● **HOW TO COMPLETE THIS TASK**
Reproduce the entries below exactly, but leave the pictures out.

START SUPPLIED MATERIAL

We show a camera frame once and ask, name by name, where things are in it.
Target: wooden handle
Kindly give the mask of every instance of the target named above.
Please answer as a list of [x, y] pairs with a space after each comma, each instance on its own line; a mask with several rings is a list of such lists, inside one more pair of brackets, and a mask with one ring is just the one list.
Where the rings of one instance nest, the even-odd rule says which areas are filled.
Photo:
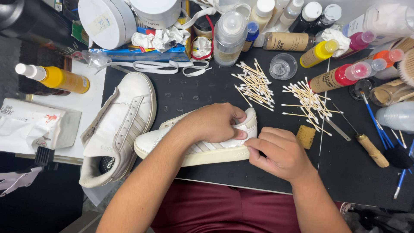
[[365, 134], [357, 134], [355, 138], [365, 148], [369, 156], [372, 157], [378, 166], [388, 167], [390, 165], [388, 160], [381, 154], [381, 152], [374, 146], [374, 144], [372, 144], [372, 142]]

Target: hand
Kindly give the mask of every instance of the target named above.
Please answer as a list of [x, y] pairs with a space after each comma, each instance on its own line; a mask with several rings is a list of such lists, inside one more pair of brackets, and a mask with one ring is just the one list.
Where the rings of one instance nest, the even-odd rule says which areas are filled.
[[194, 142], [206, 141], [220, 143], [229, 139], [246, 139], [245, 131], [235, 129], [234, 119], [239, 122], [246, 120], [246, 113], [229, 103], [212, 104], [185, 116], [173, 128], [184, 127], [191, 134]]
[[[245, 143], [250, 152], [249, 162], [290, 183], [316, 172], [301, 143], [293, 133], [264, 127], [258, 138]], [[267, 157], [259, 154], [262, 151]]]

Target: blue bottle
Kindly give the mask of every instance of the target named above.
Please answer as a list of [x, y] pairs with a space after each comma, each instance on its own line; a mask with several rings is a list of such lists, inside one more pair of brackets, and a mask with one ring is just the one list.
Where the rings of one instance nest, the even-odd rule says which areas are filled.
[[244, 42], [242, 52], [247, 52], [253, 47], [253, 42], [259, 36], [259, 24], [252, 20], [247, 23], [247, 38]]

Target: shoe brush
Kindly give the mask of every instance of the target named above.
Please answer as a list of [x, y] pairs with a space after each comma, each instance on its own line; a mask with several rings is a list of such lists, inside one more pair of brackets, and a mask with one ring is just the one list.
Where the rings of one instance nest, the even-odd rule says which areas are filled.
[[398, 72], [404, 83], [414, 87], [414, 49], [410, 49], [398, 63]]

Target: black bottle
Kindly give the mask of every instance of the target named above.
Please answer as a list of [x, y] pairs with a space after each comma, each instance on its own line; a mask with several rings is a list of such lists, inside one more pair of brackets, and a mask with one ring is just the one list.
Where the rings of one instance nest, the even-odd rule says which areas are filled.
[[326, 28], [330, 28], [335, 21], [341, 18], [341, 16], [342, 8], [337, 4], [330, 4], [323, 10], [320, 17], [305, 30], [305, 32], [316, 35], [318, 32], [323, 31]]
[[301, 33], [307, 29], [313, 21], [322, 13], [322, 6], [318, 2], [308, 3], [302, 10], [299, 17], [289, 27], [289, 32]]

END SUPPLIED MATERIAL

● **SOLUTION TO THIS PROBLEM**
We show a camera frame once and ask, name by name, where things are in it.
Target: wooden handle
Kindly give the mask of every instance of the target named above.
Please answer as a list of [x, y] pairs with a space after each comma, each instance on its own line; a mask with several rings is a list of such lists, inside one more pair of brackets, and a mask with one ring is just the one list.
Where the rings of one instance nest, the even-odd rule says which areas are filled.
Photo:
[[365, 134], [357, 134], [355, 138], [365, 148], [369, 156], [372, 157], [378, 166], [388, 167], [390, 165], [388, 160], [381, 154], [381, 152], [374, 146], [374, 144], [372, 144], [372, 142]]

Target: hand
Kindly give the mask of every instance of the target named above.
Please answer as a list of [x, y] pairs with a space after each comma, each instance on its own line; a mask with several rings is a list of such lists, inside one more pair of brackets, and a mask with one ring is just the one list.
Where the rings of one instance nest, the even-odd rule says which areas are filled.
[[194, 142], [206, 141], [220, 143], [229, 139], [246, 139], [245, 131], [235, 129], [234, 119], [239, 122], [246, 120], [246, 113], [229, 103], [212, 104], [185, 116], [173, 128], [184, 127], [191, 134]]
[[[245, 143], [250, 152], [249, 162], [290, 183], [316, 172], [301, 143], [293, 133], [264, 127], [258, 138]], [[267, 157], [259, 154], [262, 151]]]

Target: blue bottle
Kindly give the mask of every instance of the target named above.
Please answer as a list of [x, y] pairs with a space after each comma, each instance on its own line; a mask with several rings is a list of such lists, inside one more pair of brackets, and a mask with one ring is just the one list.
Where the rings of one instance nest, the even-odd rule says which areas are filled.
[[244, 42], [242, 52], [247, 52], [253, 47], [253, 42], [259, 36], [259, 24], [252, 20], [247, 23], [247, 38]]

Target: shoe brush
Kindly give the mask of every instance of the target named above.
Please answer as a list of [x, y] pairs with a space after each comma, each instance on its own line; a mask with several rings is a list of such lists, inside one more pair of brackets, and a mask with one ring is just the one list.
Where the rings of one instance nest, the even-odd rule says which areas are filled.
[[398, 72], [404, 83], [414, 87], [414, 49], [410, 49], [398, 63]]

Target: black bottle
Kindly give the mask of every instance of the target named above.
Please answer as a list of [x, y] pairs with a space after each comma, each instance on its own line; a mask with several rings is a list of such lists, inside one more pair of brackets, and a mask with one ring is just the one list.
Where the rings of one instance nest, the even-odd rule says which areas are filled.
[[326, 28], [330, 28], [335, 21], [341, 18], [341, 16], [342, 8], [337, 4], [330, 4], [323, 10], [320, 17], [305, 30], [305, 32], [316, 35], [318, 32], [323, 31]]
[[301, 33], [307, 29], [313, 21], [322, 13], [322, 6], [318, 2], [308, 3], [302, 10], [299, 17], [289, 27], [289, 32]]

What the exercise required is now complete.